Fujitsu ya lanzó su propio programa de Green IT en 1988. La iniciativa Energy Star de la Agencia de Protección Ambiental de EE. UU. (EPA) impulsó en 1992 la idea de un uso más eficiente de los recursos en la tecnología de la información. Sin embargo, la idea no logró su verdadero impulso hasta finales de la década de 2000, con el descubrimiento de su dimensión económica y la constatación de que con sistemas informáticos más sostenibles era posible ahorrar energía y dinero. Este es, más allá del posible beneficio de imagen, el verdadero motor que impulsa a los hiperscalers a instalar centros de datos neutros en carbono. Este aspecto gana cada vez más relevancia con el creciente consumo en la era de la IA y la IA generativa (GenAI).
Microsoft, por ejemplo, acaba de reforzar su estrategia de IA con tres plantas solares en Estados Unidos, que deberán suministrar 389 megavatios de energía renovable, según informa IT-Boltwise. El gran objetivo es ser carbono negativo en 2030, es decir, eliminar de la atmósfera más equivalentes de CO2 de los que se emiten mediante sus propias actividades. Parte del plan son la captura directa de aire (DAC), la reforestación y las instalaciones híbridas que combinan energía solar y eólica con almacenamiento en baterías. Así, a pesar del alto consumo energético de la IA, se pretende mantener a largo plazo la filosofía de la GreenIT.

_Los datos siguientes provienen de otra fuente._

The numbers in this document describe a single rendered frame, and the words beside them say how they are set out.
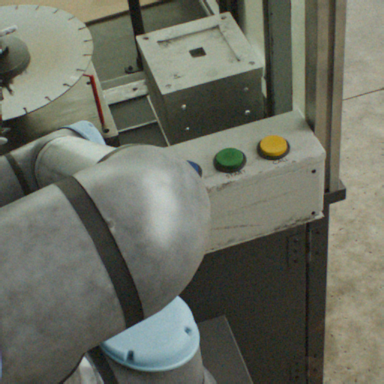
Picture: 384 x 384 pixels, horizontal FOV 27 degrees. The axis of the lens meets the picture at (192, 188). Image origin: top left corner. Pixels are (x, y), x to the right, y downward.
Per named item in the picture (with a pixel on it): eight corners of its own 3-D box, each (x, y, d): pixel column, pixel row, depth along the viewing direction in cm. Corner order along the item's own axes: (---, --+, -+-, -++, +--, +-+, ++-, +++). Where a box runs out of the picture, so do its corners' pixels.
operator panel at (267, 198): (298, 174, 137) (298, 108, 126) (325, 218, 129) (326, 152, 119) (143, 220, 133) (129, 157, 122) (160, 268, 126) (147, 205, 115)
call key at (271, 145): (280, 141, 123) (280, 131, 121) (290, 157, 120) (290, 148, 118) (256, 148, 122) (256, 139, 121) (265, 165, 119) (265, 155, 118)
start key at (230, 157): (238, 153, 122) (237, 144, 120) (247, 170, 119) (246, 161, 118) (213, 160, 121) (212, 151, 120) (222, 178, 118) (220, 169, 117)
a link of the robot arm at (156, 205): (241, 116, 53) (73, 100, 98) (92, 186, 50) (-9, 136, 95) (296, 268, 56) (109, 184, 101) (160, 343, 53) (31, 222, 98)

Mientras tanto, al menos en el caso de un modelo de IA, hay un rayo de esperanza en cuanto al consumo energético. Según un estudio, ChatGPT consume menos electricidad de lo que se creía comúnmente. El instituto de investigación Epoch AI ha calculado que el consumo por consulta del modelo de lenguaje de OpenAI no es de 3 vatios-hora, sino únicamente de 0,3 vatios-hora. Según el analista Joshua You, las estimaciones anteriores se basaban en datos de hardware obsoletos.
Esto no quiere decir, sin embargo, que el creciente consumo energético de la inteligencia artificial quede así descartado. Al menos hay dos aspectos que deben tenerse en cuenta:

Por otro lado, la IA también tiene el potencial de repensar por completo la generación, el consumo y la eficiencia energética. Aún hoy, gran parte de la electricidad renovable producida en Alemania se pierde literalmente en el suelo, debido a la falta de infraestructuras de transmisión generalizadas y de opciones de almacenamiento. En el sector industrial ya existen primeros enfoques para combinar la IA y el IoT en AIoT, con el fin de poder leer y controlar mejor los recursos y consumos. Así pues, en materia de GreenIT, la IA es a la vez una maldición y posiblemente también una bendición.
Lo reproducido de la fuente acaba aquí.